Only if you have the 2006-2008 Mac Pro - you can disconnect the SATA cable where it connects to the controller near the front of the motherboard, and connect a PCIe SAS / SATA controller.
I believe (if you hunt on these forums) many people had success with Inateck controller cards, particularly if you needed the drives to be bootable. But, with this approach, you'll need to create an extension cable to connect the card to the motherboard connector, to take over the 4 bays.
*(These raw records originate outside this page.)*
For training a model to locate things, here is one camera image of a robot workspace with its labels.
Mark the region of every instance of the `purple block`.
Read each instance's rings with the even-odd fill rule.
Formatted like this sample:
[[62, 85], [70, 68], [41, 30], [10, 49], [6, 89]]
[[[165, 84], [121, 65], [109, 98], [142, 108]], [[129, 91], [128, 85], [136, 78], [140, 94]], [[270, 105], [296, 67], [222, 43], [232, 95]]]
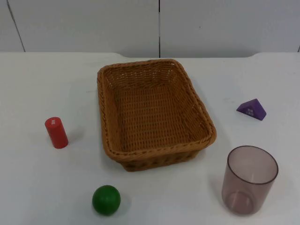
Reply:
[[241, 104], [236, 111], [254, 117], [258, 120], [263, 120], [267, 115], [257, 98]]

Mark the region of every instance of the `green ball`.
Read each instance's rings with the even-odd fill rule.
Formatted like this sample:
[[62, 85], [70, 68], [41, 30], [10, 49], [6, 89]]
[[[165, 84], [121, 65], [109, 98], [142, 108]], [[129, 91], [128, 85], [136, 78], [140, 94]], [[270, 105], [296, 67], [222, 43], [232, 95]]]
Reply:
[[109, 216], [118, 210], [121, 196], [118, 190], [110, 185], [99, 187], [93, 194], [92, 204], [94, 209], [105, 216]]

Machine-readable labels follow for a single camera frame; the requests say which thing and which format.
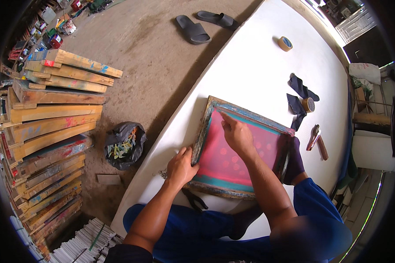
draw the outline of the white sheet stack
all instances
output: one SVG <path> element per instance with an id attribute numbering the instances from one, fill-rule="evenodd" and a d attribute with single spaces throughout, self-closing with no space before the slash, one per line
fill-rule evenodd
<path id="1" fill-rule="evenodd" d="M 75 232 L 74 238 L 62 243 L 58 249 L 50 253 L 51 259 L 49 262 L 72 263 L 80 254 L 75 263 L 104 262 L 109 248 L 121 244 L 122 239 L 116 236 L 116 233 L 108 226 L 105 226 L 94 247 L 89 251 L 89 247 L 94 242 L 103 224 L 98 218 L 89 220 L 89 223 L 83 229 Z"/>

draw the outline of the black plastic bag
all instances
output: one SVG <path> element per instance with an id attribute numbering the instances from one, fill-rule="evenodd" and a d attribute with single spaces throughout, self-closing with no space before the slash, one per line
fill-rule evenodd
<path id="1" fill-rule="evenodd" d="M 125 142 L 135 127 L 138 127 L 136 131 L 136 145 L 132 147 L 132 150 L 126 153 L 126 156 L 123 158 L 114 159 L 113 156 L 109 156 L 107 146 Z M 119 123 L 106 133 L 104 144 L 105 159 L 118 170 L 127 170 L 129 166 L 134 164 L 142 155 L 145 141 L 146 135 L 142 125 L 132 122 Z"/>

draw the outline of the black strap
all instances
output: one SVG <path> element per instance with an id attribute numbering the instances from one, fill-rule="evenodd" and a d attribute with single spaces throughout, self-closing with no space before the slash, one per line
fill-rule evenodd
<path id="1" fill-rule="evenodd" d="M 200 34 L 207 34 L 205 29 L 203 29 L 203 26 L 200 23 L 197 24 L 188 24 L 184 28 L 184 34 L 191 39 L 194 36 L 198 36 Z"/>
<path id="2" fill-rule="evenodd" d="M 221 19 L 216 23 L 220 27 L 229 27 L 234 23 L 234 18 L 227 16 L 224 13 L 219 14 L 221 16 Z"/>

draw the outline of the pliers
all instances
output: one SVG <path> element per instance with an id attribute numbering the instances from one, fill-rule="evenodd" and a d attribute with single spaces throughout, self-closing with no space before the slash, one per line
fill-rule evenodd
<path id="1" fill-rule="evenodd" d="M 189 189 L 182 188 L 181 191 L 184 193 L 184 195 L 187 197 L 187 200 L 189 200 L 190 206 L 198 211 L 199 213 L 202 213 L 202 209 L 200 209 L 196 204 L 195 201 L 200 203 L 203 209 L 207 210 L 208 206 L 205 204 L 205 202 L 198 196 L 192 194 Z"/>

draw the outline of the white plastic bag
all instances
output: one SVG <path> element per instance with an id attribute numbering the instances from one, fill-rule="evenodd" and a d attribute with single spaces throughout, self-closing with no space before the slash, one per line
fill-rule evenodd
<path id="1" fill-rule="evenodd" d="M 358 79 L 366 79 L 371 83 L 380 85 L 380 69 L 370 63 L 350 63 L 349 74 Z"/>
You may also need the PCIe power cable (connects to motherboard; usually used for graphics cards) to give it more power than it can draw from the PCIe slot normally.
On the 2009-2012 Mac Pros, this is impossible as the motherboard connection / controller is totally different.
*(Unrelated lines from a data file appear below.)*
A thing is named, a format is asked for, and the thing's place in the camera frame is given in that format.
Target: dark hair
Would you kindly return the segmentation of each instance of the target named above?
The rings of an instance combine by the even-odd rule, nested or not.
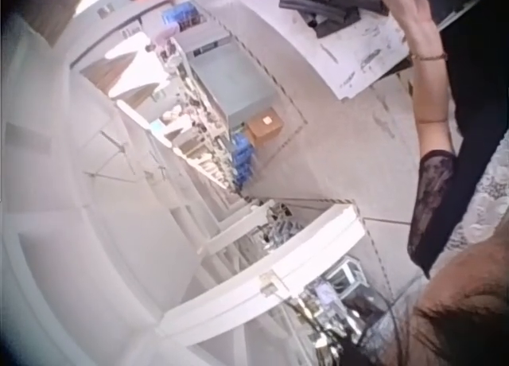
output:
[[[442,307],[437,310],[417,310],[420,318],[432,329],[432,335],[418,335],[415,339],[435,358],[427,365],[479,366],[509,364],[509,288],[502,294],[496,290],[480,292],[479,296],[492,296],[503,304],[500,308],[476,306]],[[349,339],[336,337],[343,352],[343,366],[410,366],[407,338],[395,338],[397,353],[394,361],[384,360],[366,350],[365,342],[354,345]]]

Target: cardboard box
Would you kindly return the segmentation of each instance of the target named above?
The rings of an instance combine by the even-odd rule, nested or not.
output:
[[[246,127],[248,139],[254,147],[258,147],[278,136],[283,128],[283,121],[271,108],[250,119]]]

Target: table
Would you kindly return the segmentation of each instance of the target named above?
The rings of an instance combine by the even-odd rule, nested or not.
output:
[[[200,0],[200,5],[226,6],[238,1],[292,44],[338,99],[359,94],[408,56],[403,32],[392,17],[361,11],[359,22],[318,40],[295,11],[279,9],[278,0]],[[430,1],[435,20],[444,28],[479,0]]]

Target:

What most people suggest there, if you *must* do it internally, is to use a mounting solution for the optical drive bays (you can mount up to 4 2.5" SSDs there with certain ones, I believe), and run SATA cables down through the machine to a controller card. This is really difficult because the space is *very* tight, there's not really any space designed to run cables easily, and it's also easy to accidentally detach a cable from a drive when installing the optical bay sled back into the Mac.
I would suggest two much simpler solutions.
- Mount your drives in an external SAS RAID enclosure. There are plenty of those on the market that are well-supported with Macs.
- Switch from SATA SSDs to fast PCIe SSDs. The Amfeltec card can mount up to 4 M.2 PCIe SSDs which gives you a stunning 5900Mb/+ throughput. Barefeats reviewed it here: http://barefeats.com/hard210.html
The latter is not a cheap solution, but it is the absolute fastest thing you can buy that goes inside a PCIe slot for now.